Politics & Policy

Worse Than Tom and Dan?

Peter, we mean.

EDITOR’S NOTE:

This article appears in the July 26, 2004, issue of National Review.

“My mother…was pretty anti-American. And so I was, in some respects, raised with anti-Americanism in my blood, or in my mother’s milk at least.”

That’s Canadian-born reporter Peter Jennings, appearing on Letterman, in September 2002. Jennings–who’s been the sole anchor on ABC’s World News Tonight since 1983–became a dual U.S. citizen just last year. As anchor, Jennings is elegant, urbane, and a touch condescending: He speaks slowly, like a teacher to his pupils, nodding seriously and often. But for all Jennings’s apparent desire to educate viewers, some media-watchers consider him the worst–the most ideologically liberal and consistently biased–of the network news anchors. And given that he attracts, on average, between 8 and 9 million viewers each night, that charge isn’t something to take lightly.

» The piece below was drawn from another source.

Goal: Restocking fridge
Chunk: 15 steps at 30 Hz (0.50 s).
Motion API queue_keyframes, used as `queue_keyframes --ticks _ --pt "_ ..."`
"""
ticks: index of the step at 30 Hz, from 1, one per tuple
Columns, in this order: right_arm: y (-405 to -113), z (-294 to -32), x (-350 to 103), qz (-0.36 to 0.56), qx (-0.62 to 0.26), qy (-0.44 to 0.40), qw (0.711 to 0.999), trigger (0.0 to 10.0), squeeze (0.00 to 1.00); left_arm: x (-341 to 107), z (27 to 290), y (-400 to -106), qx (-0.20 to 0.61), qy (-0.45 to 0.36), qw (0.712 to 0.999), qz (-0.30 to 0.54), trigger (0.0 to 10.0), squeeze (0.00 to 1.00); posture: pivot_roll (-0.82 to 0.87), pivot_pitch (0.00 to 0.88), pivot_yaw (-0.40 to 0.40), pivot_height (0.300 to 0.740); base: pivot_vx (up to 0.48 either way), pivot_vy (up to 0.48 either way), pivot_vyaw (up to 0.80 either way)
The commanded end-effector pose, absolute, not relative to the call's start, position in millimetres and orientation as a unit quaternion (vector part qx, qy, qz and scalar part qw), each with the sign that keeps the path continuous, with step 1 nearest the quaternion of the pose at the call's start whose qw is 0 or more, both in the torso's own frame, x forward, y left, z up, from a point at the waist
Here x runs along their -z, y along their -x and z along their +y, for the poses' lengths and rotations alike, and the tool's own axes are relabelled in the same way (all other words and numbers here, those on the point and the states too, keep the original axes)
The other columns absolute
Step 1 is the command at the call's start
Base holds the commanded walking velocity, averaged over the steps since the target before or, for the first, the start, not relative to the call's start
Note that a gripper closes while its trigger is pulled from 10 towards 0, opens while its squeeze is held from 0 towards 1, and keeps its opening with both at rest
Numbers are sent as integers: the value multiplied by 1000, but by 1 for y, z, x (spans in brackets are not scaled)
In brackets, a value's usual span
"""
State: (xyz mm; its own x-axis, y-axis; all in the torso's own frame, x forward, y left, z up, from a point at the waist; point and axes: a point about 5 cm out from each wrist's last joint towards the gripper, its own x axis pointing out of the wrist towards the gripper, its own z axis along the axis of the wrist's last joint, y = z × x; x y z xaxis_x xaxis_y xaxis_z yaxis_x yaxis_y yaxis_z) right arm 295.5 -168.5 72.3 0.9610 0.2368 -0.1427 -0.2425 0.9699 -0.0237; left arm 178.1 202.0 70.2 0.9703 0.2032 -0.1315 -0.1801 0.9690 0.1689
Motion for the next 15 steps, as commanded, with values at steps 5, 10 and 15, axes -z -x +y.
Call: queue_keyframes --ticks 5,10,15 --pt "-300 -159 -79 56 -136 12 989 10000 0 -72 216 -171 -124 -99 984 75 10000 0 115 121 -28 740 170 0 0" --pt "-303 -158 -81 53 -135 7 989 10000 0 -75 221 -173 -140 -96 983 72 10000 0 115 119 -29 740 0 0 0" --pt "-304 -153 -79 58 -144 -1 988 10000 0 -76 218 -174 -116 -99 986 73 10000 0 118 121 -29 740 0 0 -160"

Studies of Iraq-war coverage by the Center for Media and Public Affairs found that World News Tonight had “the most anti-war coverage” of the nightly newscasts on the three major networks in both 1991 and 2003. The 2003 study found that Jennings’s show aired the most criticism of the Bush administration and featured the most opposition to the war. (For example, Jennings found plenty of time for anti-war rallies, but said not a word about a pro-troops rally in New York City that drew 15,000 people.) Even before the release of the study, Jennings said: “We have been criticized…by people who think I was not enough pro-war. That is simply not the way I think of this role. This role is designed to question the behavior of government officials on behalf of the public.”